Kenita: What can you tell me about Save the Wolverines?
Brian: I wrote this song for the Predator's Conservation Alliance. I choose
the Wolverine. It is a song about endangered species. Every species is very
important to the world. All animals are here for a reason.
Kenita: Tell me about Flashing Before My Eyes.
Brian: I wrote Flashing Before My Eyes on my lunch hour. It is one of my
favorite songs on this CD. It has many different interpretations. Everyone
has his or her own idea of what it is saying. For me, it covers a lot of
territory. This song combines my thoughts as a combination of being a
scientist and an engineer. People talk about back in time or leaping into
the future while time is standing still. Flashing Before My Eyes cannot
understand time. It is full of many vivid dreams, too much detail. Really,
most of us do not understand it. Albert Einstein tried to improve life. He
did an excellent job but he is also the one who created the atomic bomb. Law
of physics and the rules of life so carefully intertwined their dreams to
build a better world were clearly undermined. Keep dreaming those vivid
dreams for I have a vision.
Kenita: In I Like Me, have you ever had Coke (Coca-Cola) with Captain Crunch
(cereal)?
Brian: I am
a Coca-Cola addict! No drugs and no alcohol for me, I prefer my Coke in the
morning and then my coffee. I really liked this line, and it fit my tune,
after I jotted it down.
Kenita: How did you come up with the title for the Orange Juice Song?
Brian: This
title I really do not know where it came from. The original title was The
Life in a Day. My daughter, Lindsey, named it Orange Juice Song. Too many
people in the white-collar tradition meet their demise under a garbage
truck, figuratively speaking. Never know where their life has gone. This
song just "popped out!" of my head one day.

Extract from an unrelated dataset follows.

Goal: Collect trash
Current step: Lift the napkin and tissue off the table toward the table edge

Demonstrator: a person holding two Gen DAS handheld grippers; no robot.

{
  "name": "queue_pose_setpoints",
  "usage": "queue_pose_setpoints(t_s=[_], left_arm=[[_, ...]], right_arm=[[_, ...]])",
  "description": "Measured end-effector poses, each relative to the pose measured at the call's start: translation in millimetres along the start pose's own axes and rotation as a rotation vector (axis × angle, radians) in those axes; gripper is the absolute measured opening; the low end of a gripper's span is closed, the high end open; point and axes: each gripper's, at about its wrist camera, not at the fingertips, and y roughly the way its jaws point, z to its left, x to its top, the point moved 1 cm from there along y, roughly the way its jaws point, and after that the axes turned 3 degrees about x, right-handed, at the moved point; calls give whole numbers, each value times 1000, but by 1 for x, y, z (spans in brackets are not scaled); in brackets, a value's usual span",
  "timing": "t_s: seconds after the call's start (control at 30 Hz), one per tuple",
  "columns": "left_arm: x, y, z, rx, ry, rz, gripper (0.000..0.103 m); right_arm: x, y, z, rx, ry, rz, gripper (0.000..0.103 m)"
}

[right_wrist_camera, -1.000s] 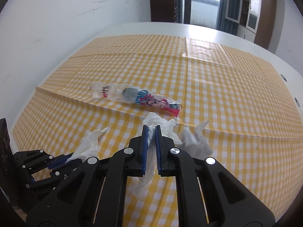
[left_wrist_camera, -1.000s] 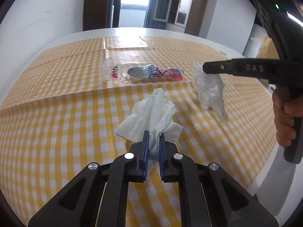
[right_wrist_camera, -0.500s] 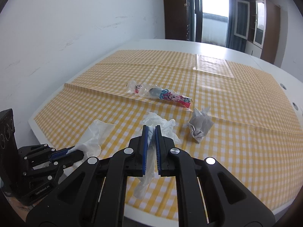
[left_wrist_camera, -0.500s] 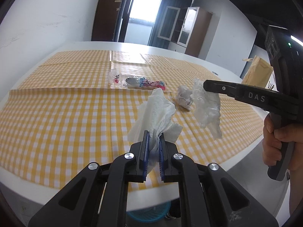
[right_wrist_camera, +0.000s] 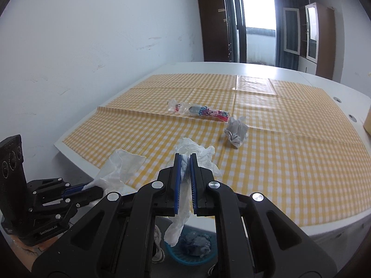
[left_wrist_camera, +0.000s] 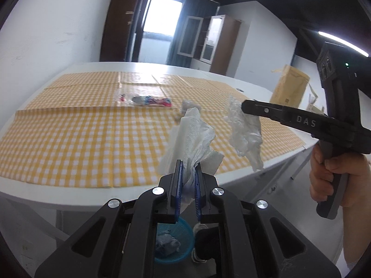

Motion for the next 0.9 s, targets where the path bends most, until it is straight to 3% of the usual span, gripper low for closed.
queue_pose_setpoints(t_s=[0.6,0.9], left_arm=[[-60,-41,-45,-33,51,15,8],[-94,-40,-41,-33,12,61,8]], right_arm=[[-83,-86,0,-12,7,-69,7],[-136,-81,4,14,44,-31,7]])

Kenita: Can you talk about A Father's Lullaby?
Brian: I
have three children. Father's Lullaby is a song for them. This is an
interesting song about a father's love for his children. My son, Jeremy, is
27. I started this song the day he was born. I worked on A Father's Lullaby
some more when my son, Michael, was born. It took me 25 years to write this
song. I finally finished it three years ago. I sit down, was strumming my
guitar, and this tune just finished itself. I believe there is a special
attachment between a father and his children. Fathers know what they have
inside of them but do not know how to make it come out. Father's Lullaby is
just so that the father can tell his children how much he loves them.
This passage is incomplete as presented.